Giustizia amministrativa
Dopo anni di numeri sostanzialmente “freddi”, il termometro del contenzioso amministrativo in Campania torna a salire e lo fa con una progressione che, secondo il presidente del Tar, merita un campanello d’allarme. È Nicola Gaviano, nella relazione letta per la cerimonia di inaugurazione dell’anno giudiziario 2026, a mettere in fila i dati e a porre la domanda chiave: «sta montando una nuova ondata di contenzioso?».

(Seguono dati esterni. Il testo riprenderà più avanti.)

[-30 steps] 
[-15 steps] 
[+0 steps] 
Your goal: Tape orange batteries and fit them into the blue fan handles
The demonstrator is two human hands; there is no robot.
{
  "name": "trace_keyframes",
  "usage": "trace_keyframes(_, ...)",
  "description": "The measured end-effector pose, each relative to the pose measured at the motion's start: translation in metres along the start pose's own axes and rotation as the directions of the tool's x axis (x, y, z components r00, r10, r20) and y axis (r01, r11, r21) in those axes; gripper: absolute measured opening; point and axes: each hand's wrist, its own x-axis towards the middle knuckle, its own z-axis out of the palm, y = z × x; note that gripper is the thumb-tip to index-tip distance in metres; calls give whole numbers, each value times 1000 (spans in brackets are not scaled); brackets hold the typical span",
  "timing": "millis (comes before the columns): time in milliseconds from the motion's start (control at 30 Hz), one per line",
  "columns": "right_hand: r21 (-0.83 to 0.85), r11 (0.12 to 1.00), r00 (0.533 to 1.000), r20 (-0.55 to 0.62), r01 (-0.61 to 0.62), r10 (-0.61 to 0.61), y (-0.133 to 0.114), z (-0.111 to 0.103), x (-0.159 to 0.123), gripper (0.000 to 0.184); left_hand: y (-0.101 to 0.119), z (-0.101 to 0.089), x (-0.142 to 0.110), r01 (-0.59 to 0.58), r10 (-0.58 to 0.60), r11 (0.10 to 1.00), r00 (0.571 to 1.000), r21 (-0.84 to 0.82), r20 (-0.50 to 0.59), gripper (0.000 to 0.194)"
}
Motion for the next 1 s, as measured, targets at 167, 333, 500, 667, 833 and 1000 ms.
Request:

Nel 2025 gli affari depositati al Tar Campania sono stati 7.402, un dato che – evidenzia Gaviano – è nettamente superiore a quello del 2024, quando l’anno si era chiuso a 6.710 ricorsi. L’incremento, calcolato nella relazione, è pari al +10,31%.
Il 2024, però, aveva già segnato un salto rispetto all’anno precedente: 6.710 contro 6.150 del 2023, con un incremento di circa 9%. Due aumenti consecutivi, quindi, che rafforzano l’idea di una tendenza non episodica.
Gaviano colloca l’attuale fase dentro una traiettoria più lunga. Dal 2017 al 2020, ricorda, si era registrata una sorta di “gelata”: circa 5.200 nuovi ricorsi ogni anno in modo costante. Il quadro cambia dal 2021 in poi, con una crescita “sostanzialmente continua” delle sopravvenienze annuali fino al 31 dicembre 2025.